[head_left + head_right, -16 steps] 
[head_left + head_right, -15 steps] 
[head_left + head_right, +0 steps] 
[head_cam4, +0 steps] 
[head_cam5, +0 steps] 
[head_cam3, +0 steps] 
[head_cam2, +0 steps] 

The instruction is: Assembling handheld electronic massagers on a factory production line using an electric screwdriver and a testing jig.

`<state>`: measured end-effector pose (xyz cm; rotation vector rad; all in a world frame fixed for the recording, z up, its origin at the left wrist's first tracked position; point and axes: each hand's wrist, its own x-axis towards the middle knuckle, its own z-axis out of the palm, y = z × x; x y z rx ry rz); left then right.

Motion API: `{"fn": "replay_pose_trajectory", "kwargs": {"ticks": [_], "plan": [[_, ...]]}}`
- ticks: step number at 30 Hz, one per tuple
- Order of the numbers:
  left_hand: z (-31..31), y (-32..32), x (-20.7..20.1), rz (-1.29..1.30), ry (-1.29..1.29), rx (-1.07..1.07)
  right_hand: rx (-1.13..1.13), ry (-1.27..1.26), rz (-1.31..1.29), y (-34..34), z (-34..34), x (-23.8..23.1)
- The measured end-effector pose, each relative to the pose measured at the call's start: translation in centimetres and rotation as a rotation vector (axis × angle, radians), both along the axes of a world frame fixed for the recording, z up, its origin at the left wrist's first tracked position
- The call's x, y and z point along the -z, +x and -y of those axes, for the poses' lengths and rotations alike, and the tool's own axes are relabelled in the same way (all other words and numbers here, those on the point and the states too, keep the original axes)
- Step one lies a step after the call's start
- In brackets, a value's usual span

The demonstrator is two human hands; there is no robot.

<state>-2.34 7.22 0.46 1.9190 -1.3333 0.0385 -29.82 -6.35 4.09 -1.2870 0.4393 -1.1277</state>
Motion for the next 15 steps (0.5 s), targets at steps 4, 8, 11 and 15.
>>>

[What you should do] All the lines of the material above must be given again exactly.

[Your response]
[head_left + head_right, -16 steps] 
[head_left + head_right, -15 steps] 
[head_left + head_right, +0 steps] 
[head_cam4, +0 steps] 
[head_cam5, +0 steps] 
[head_cam3, +0 steps] 
[head_cam2, +0 steps] 

The instruction is: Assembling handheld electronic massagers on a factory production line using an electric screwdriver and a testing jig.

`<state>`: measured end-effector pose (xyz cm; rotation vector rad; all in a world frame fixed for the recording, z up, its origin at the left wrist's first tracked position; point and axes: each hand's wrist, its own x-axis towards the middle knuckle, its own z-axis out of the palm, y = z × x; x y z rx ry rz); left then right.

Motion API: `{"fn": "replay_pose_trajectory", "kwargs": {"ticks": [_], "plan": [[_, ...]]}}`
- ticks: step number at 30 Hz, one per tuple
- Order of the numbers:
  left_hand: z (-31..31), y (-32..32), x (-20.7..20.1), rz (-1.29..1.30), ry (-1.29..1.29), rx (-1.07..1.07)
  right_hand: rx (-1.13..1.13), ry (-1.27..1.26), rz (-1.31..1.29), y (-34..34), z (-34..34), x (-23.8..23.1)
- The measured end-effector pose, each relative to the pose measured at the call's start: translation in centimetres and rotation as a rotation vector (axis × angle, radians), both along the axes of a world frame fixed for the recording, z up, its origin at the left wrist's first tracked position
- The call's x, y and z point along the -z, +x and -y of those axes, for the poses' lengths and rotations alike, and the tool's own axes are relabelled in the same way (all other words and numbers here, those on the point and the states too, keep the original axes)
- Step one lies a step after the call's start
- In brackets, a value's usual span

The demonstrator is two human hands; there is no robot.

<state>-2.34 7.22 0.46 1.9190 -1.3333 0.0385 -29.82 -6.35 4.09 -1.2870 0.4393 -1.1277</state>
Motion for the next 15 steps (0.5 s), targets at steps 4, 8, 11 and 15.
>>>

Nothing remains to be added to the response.